Your task
The material must be copied out exactly, line for line.

▼

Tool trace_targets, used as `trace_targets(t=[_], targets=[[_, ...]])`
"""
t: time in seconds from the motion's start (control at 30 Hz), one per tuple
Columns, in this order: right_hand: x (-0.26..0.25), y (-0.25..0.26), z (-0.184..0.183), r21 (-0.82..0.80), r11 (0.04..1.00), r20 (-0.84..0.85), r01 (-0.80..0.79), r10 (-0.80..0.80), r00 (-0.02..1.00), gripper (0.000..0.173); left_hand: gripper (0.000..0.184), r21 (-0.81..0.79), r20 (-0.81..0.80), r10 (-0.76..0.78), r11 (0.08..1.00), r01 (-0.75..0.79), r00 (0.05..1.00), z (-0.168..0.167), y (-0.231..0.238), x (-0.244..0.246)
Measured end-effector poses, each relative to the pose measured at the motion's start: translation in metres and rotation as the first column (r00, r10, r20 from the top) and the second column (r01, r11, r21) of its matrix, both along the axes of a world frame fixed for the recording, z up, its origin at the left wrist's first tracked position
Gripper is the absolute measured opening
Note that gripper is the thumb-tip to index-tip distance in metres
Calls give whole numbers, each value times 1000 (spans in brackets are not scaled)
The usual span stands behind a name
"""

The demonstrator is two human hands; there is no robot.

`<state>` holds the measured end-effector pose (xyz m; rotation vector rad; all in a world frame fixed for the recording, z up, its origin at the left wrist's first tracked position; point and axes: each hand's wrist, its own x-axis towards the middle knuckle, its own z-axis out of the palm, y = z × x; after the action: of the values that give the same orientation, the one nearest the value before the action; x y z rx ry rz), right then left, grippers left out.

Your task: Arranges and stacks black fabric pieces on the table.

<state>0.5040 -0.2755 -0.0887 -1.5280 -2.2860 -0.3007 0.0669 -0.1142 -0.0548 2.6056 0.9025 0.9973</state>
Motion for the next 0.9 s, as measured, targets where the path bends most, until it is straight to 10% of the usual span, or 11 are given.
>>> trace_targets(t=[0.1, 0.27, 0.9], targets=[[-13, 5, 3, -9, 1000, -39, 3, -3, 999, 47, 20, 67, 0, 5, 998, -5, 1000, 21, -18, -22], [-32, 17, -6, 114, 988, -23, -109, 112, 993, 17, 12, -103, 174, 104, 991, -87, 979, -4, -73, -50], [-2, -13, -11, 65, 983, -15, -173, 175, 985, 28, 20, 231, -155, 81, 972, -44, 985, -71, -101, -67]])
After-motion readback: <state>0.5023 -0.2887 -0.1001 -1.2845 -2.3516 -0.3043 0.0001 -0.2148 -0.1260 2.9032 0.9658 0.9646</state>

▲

Exercise result
Tool trace_targets, used as `trace_targets(t=[_], targets=[[_, ...]])`
"""
t: time in seconds from the motion's start (control at 30 Hz), one per tuple
Columns, in this order: right_hand: x (-0.26..0.25), y (-0.25..0.26), z (-0.184..0.183), r21 (-0.82..0.80), r11 (0.04..1.00), r20 (-0.84..0.85), r01 (-0.80..0.79), r10 (-0.80..0.80), r00 (-0.02..1.00), gripper (0.000..0.173); left_hand: gripper (0.000..0.184), r21 (-0.81..0.79), r20 (-0.81..0.80), r10 (-0.76..0.78), r11 (0.08..1.00), r01 (-0.75..0.79), r00 (0.05..1.00), z (-0.168..0.167), y (-0.231..0.238), x (-0.244..0.246)
Measured end-effector poses, each relative to the pose measured at the motion's start: translation in metres and rotation as the first column (r00, r10, r20 from the top) and the second column (r01, r11, r21) of its matrix, both along the axes of a world frame fixed for the recording, z up, its origin at the left wrist's first tracked position
Gripper is the absolute measured opening
Note that gripper is the thumb-tip to index-tip distance in metres
Calls give whole numbers, each value times 1000 (spans in brackets are not scaled)
The usual span stands behind a name
"""

The demonstrator is two human hands; there is no robot.

`<state>` holds the measured end-effector pose (xyz m; rotation vector rad; all in a world frame fixed for the recording, z up, its origin at the left wrist's first tracked position; point and axes: each hand's wrist, its own x-axis towards the middle knuckle, its own z-axis out of the palm, y = z × x; after the action: of the values that give the same orientation, the one nearest the value before the action; x y z rx ry rz), right then left, grippers left out.

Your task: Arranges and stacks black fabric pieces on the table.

<state>0.5040 -0.2755 -0.0887 -1.5280 -2.2860 -0.3007 0.0669 -0.1142 -0.0548 2.6056 0.9025 0.9973</state>
Motion for the next 0.9 s, as measured, targets where the path bends most, until it is straight to 10% of the usual span, or 11 are given.
>>> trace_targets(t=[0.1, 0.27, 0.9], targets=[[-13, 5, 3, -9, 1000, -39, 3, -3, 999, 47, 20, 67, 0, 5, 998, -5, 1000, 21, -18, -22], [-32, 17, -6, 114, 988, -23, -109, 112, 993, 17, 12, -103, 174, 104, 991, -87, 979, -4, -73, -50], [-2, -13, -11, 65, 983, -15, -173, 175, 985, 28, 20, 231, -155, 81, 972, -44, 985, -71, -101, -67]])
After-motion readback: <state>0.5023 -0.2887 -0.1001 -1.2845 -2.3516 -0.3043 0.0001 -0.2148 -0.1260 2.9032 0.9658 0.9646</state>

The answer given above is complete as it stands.